TASK INPUTS below:
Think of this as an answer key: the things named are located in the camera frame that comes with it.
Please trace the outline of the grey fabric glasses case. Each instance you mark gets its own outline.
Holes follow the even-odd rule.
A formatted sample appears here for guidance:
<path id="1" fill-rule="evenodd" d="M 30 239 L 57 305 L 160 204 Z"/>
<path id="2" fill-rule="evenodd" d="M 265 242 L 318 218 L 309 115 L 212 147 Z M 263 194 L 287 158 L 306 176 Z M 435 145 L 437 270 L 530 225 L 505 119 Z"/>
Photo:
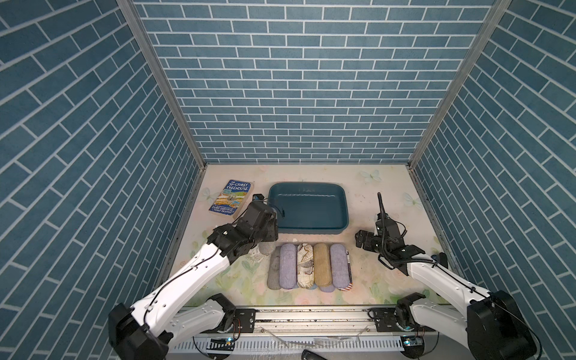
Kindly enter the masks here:
<path id="1" fill-rule="evenodd" d="M 275 241 L 263 241 L 261 243 L 259 243 L 258 245 L 258 251 L 265 256 L 271 255 L 275 249 L 276 249 L 277 245 Z"/>

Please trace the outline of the lilac fabric glasses case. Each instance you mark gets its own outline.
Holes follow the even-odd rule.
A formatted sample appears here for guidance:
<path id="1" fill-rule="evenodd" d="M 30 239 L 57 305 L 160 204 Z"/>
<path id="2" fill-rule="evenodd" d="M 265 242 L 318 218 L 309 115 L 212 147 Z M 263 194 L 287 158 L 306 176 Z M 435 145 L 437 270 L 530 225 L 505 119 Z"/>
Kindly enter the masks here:
<path id="1" fill-rule="evenodd" d="M 294 244 L 280 247 L 279 284 L 284 290 L 297 287 L 297 247 Z"/>
<path id="2" fill-rule="evenodd" d="M 335 288 L 345 287 L 347 280 L 347 249 L 342 244 L 330 247 L 332 284 Z"/>

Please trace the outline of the world map glasses case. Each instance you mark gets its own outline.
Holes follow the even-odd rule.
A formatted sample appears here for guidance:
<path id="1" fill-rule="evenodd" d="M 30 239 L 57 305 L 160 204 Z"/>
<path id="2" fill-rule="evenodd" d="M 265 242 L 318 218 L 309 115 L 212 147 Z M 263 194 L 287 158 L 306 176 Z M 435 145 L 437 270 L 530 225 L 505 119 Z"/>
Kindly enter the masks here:
<path id="1" fill-rule="evenodd" d="M 300 244 L 297 249 L 297 284 L 304 289 L 314 286 L 314 247 Z"/>

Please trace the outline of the tan fabric glasses case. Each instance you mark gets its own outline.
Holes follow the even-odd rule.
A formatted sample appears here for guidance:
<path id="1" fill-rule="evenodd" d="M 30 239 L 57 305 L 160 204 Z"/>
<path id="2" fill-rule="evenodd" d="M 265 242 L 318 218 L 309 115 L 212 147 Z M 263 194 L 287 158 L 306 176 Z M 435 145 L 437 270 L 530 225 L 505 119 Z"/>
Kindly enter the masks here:
<path id="1" fill-rule="evenodd" d="M 314 280 L 318 287 L 332 285 L 332 268 L 330 252 L 327 244 L 319 243 L 313 246 Z"/>

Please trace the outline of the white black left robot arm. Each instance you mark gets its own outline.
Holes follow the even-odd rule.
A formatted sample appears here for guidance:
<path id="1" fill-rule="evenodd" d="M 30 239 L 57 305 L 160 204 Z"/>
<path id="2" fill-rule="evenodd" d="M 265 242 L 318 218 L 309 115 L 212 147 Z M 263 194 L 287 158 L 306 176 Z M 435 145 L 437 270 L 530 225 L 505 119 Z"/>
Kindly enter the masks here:
<path id="1" fill-rule="evenodd" d="M 240 217 L 217 226 L 180 270 L 132 306 L 108 315 L 109 343 L 120 359 L 165 359 L 169 349 L 205 331 L 238 330 L 236 306 L 223 294 L 190 310 L 184 306 L 211 279 L 261 242 L 278 240 L 284 211 L 253 200 Z"/>

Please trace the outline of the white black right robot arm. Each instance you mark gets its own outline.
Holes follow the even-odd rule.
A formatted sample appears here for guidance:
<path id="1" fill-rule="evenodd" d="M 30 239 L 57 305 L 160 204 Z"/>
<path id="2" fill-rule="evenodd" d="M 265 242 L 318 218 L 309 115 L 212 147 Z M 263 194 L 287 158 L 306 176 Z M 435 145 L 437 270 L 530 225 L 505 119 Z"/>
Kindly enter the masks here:
<path id="1" fill-rule="evenodd" d="M 433 290 L 447 305 L 414 292 L 397 301 L 394 318 L 404 332 L 431 328 L 466 347 L 475 359 L 540 359 L 542 342 L 526 324 L 511 295 L 477 286 L 449 270 L 443 255 L 428 256 L 406 244 L 407 228 L 381 211 L 375 232 L 360 230 L 355 245 L 376 253 L 387 269 L 398 270 Z"/>

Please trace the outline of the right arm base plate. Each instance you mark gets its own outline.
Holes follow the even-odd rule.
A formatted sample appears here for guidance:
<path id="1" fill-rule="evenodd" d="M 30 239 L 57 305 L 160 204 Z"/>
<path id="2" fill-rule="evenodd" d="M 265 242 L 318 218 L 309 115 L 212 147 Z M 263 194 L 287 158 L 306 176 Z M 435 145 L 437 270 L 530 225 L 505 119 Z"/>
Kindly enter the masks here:
<path id="1" fill-rule="evenodd" d="M 378 332 L 414 332 L 419 329 L 410 310 L 404 306 L 373 307 L 367 311 Z"/>

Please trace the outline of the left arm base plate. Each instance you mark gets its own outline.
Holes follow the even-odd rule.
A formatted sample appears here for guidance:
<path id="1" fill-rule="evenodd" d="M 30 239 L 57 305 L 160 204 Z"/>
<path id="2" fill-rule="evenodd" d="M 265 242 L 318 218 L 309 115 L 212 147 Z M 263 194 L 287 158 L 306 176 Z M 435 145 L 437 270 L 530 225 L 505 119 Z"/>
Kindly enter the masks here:
<path id="1" fill-rule="evenodd" d="M 220 323 L 219 332 L 231 333 L 253 333 L 256 323 L 257 311 L 253 308 L 237 308 L 234 312 L 228 310 L 224 313 Z"/>

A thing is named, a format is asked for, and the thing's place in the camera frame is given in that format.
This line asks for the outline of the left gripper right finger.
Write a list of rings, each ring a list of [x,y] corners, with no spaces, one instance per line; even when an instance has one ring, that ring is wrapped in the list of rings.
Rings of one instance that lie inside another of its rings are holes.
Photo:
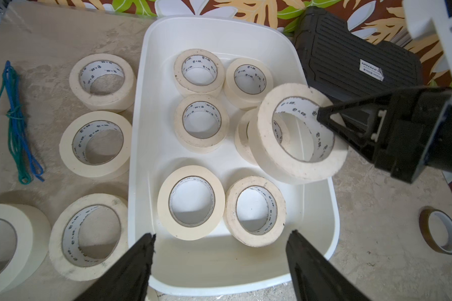
[[[291,232],[286,256],[298,300],[368,300],[298,231]]]

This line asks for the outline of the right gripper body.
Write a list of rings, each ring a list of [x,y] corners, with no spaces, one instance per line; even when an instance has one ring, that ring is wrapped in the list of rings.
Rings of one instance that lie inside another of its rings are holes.
[[[426,167],[452,173],[452,89],[400,89],[384,98],[374,166],[406,183]]]

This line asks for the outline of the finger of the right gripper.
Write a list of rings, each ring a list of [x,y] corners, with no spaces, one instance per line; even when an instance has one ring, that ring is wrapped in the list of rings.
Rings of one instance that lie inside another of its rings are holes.
[[[318,111],[317,120],[363,158],[398,158],[391,130],[399,89],[342,102]]]

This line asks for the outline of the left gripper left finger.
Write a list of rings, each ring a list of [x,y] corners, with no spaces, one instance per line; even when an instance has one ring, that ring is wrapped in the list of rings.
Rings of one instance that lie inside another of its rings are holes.
[[[77,300],[155,300],[149,287],[156,236],[143,235]]]

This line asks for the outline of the masking tape roll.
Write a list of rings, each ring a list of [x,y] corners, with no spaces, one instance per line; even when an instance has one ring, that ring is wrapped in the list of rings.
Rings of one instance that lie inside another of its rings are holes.
[[[234,135],[234,142],[237,149],[237,152],[241,155],[241,157],[247,161],[248,163],[256,166],[256,160],[254,159],[251,148],[249,146],[249,138],[247,134],[247,129],[249,126],[249,123],[257,114],[257,109],[248,110],[240,119],[239,123],[237,124],[235,135]]]
[[[92,94],[92,84],[102,76],[123,78],[122,86],[106,95]],[[107,53],[86,56],[72,68],[69,85],[74,95],[90,110],[122,112],[135,101],[137,78],[132,67],[123,58]]]
[[[16,248],[0,272],[0,293],[7,292],[32,276],[48,253],[51,226],[38,208],[25,204],[0,204],[0,222],[11,226]]]
[[[320,124],[318,111],[332,105],[320,91],[302,84],[282,84],[273,88],[258,106],[248,126],[249,145],[259,167],[272,178],[287,184],[308,184],[330,178],[344,165],[348,145]],[[293,155],[276,138],[273,117],[286,114],[308,129],[313,152],[309,159]]]
[[[286,224],[286,202],[270,180],[248,176],[226,193],[224,221],[234,238],[248,247],[273,244]]]
[[[175,60],[174,78],[177,90],[184,97],[193,94],[217,97],[225,81],[225,68],[213,53],[190,49]]]
[[[86,156],[87,144],[100,132],[112,130],[123,137],[120,151],[102,164],[92,164]],[[59,151],[67,168],[73,173],[95,180],[117,178],[129,170],[132,125],[123,116],[108,112],[89,112],[75,119],[62,135]]]
[[[83,222],[100,207],[110,209],[120,226],[118,242],[105,258],[89,257],[79,245]],[[95,193],[69,205],[55,222],[48,245],[50,260],[67,279],[85,282],[103,276],[128,251],[128,201],[120,196]]]
[[[258,60],[237,58],[227,68],[223,91],[238,109],[258,107],[273,88],[270,70]]]
[[[194,153],[206,154],[218,149],[227,137],[229,125],[225,107],[207,94],[185,97],[174,114],[178,141]]]
[[[199,240],[217,228],[225,211],[219,178],[202,166],[185,166],[163,182],[157,202],[159,220],[175,238]]]

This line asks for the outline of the white plastic storage box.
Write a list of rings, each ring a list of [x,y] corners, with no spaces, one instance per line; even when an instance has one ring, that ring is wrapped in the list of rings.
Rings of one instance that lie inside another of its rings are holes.
[[[293,230],[325,258],[338,245],[340,217],[331,179],[304,186],[277,184],[286,198],[286,227],[278,240],[263,248],[238,242],[223,223],[206,237],[187,242],[170,235],[158,218],[156,203],[163,181],[182,166],[209,169],[224,188],[242,177],[263,175],[242,159],[231,135],[208,154],[190,152],[178,142],[173,120],[182,96],[174,83],[173,65],[180,53],[193,48],[214,53],[224,64],[236,58],[258,60],[276,84],[306,83],[292,42],[267,26],[205,16],[153,22],[144,35],[134,106],[129,244],[145,233],[156,235],[149,285],[168,295],[227,295],[289,282],[286,243]]]

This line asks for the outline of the black plastic tool case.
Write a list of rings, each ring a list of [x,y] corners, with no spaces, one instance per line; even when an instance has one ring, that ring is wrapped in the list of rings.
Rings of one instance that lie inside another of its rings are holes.
[[[308,85],[333,102],[423,84],[415,54],[389,41],[369,43],[323,8],[301,15],[293,41]]]

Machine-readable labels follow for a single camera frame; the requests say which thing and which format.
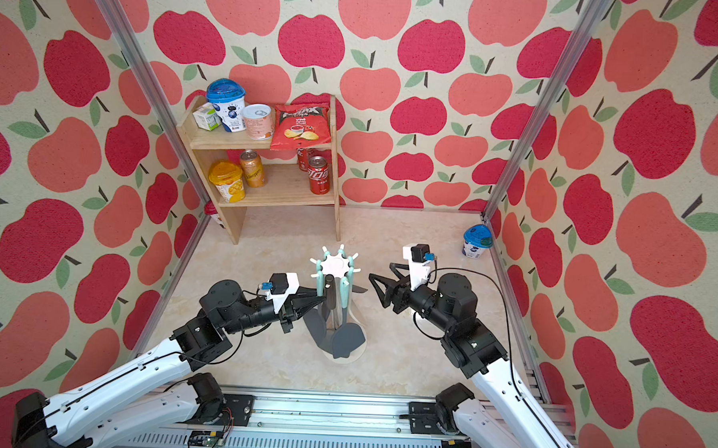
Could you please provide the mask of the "white utensil rack stand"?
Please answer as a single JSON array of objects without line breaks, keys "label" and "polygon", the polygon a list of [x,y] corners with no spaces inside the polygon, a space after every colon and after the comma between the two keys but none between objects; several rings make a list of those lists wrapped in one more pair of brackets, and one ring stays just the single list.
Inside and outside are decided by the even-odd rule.
[{"label": "white utensil rack stand", "polygon": [[361,269],[355,265],[359,254],[348,255],[344,245],[335,252],[322,248],[323,255],[311,259],[315,265],[312,278],[316,292],[324,301],[304,317],[308,332],[327,359],[351,364],[361,358],[367,348],[366,334],[354,315],[353,295],[364,293],[355,285]]}]

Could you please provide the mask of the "grey slotted turner mint handle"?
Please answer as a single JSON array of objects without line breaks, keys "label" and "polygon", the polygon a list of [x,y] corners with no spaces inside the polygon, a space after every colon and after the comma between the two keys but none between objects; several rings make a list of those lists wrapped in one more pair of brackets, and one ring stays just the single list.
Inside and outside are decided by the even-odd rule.
[{"label": "grey slotted turner mint handle", "polygon": [[304,322],[308,328],[308,331],[313,338],[315,344],[317,344],[317,347],[322,350],[323,352],[326,352],[327,354],[331,354],[331,336],[328,333],[328,329],[326,328],[326,324],[324,323],[323,316],[321,316],[321,304],[317,308],[310,311],[305,317]]}]

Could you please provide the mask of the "grey spatula mint handle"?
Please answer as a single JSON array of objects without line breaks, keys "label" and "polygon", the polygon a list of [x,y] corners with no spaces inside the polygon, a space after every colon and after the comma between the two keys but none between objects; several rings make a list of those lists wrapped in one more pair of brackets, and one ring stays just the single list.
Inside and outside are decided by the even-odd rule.
[{"label": "grey spatula mint handle", "polygon": [[341,324],[332,338],[333,358],[348,359],[353,352],[365,344],[365,336],[359,324],[350,321],[349,302],[352,294],[352,279],[350,274],[341,278],[339,283],[339,308],[341,309]]}]

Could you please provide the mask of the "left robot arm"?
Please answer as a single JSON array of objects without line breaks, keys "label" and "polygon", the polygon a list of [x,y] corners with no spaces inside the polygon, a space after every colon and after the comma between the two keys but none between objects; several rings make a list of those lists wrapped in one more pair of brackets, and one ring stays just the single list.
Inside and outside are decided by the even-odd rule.
[{"label": "left robot arm", "polygon": [[277,274],[264,295],[247,299],[234,280],[215,283],[189,322],[135,360],[87,384],[47,398],[24,397],[14,410],[14,448],[115,448],[153,428],[209,424],[225,414],[225,398],[203,367],[231,358],[230,336],[242,338],[274,322],[289,332],[332,288],[306,288],[296,275]]}]

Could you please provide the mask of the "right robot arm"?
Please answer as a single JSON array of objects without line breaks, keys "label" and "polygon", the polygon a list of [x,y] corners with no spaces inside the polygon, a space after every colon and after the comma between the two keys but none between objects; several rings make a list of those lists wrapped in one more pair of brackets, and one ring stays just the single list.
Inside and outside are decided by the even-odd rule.
[{"label": "right robot arm", "polygon": [[445,389],[437,404],[445,421],[479,448],[576,448],[523,384],[509,353],[477,316],[478,298],[463,272],[443,272],[435,286],[412,283],[392,264],[394,277],[370,274],[383,307],[412,310],[441,330],[445,356],[500,414],[492,418],[462,384]]}]

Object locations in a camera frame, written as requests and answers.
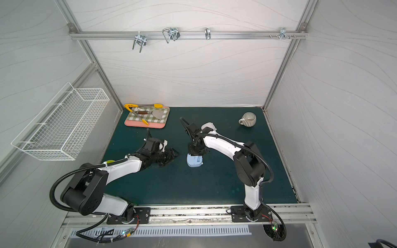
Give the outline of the blue white alarm clock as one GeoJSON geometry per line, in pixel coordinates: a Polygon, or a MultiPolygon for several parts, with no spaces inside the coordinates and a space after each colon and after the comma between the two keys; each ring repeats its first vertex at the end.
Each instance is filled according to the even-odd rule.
End of TASK INPUTS.
» WHAT TO DO
Nothing but the lines from the one containing "Give the outline" through the end of the entries belongs in the answer; repeat them exactly.

» OUTPUT OF THE EXERCISE
Give the outline of the blue white alarm clock as one GeoJSON geometry per line, in pixel coordinates: a Polygon, or a MultiPolygon for several parts, with no spaces inside the coordinates and a space after each colon and after the comma between the two keys; each ring repeats its first vertex at the end.
Each instance is filled according to the even-odd rule.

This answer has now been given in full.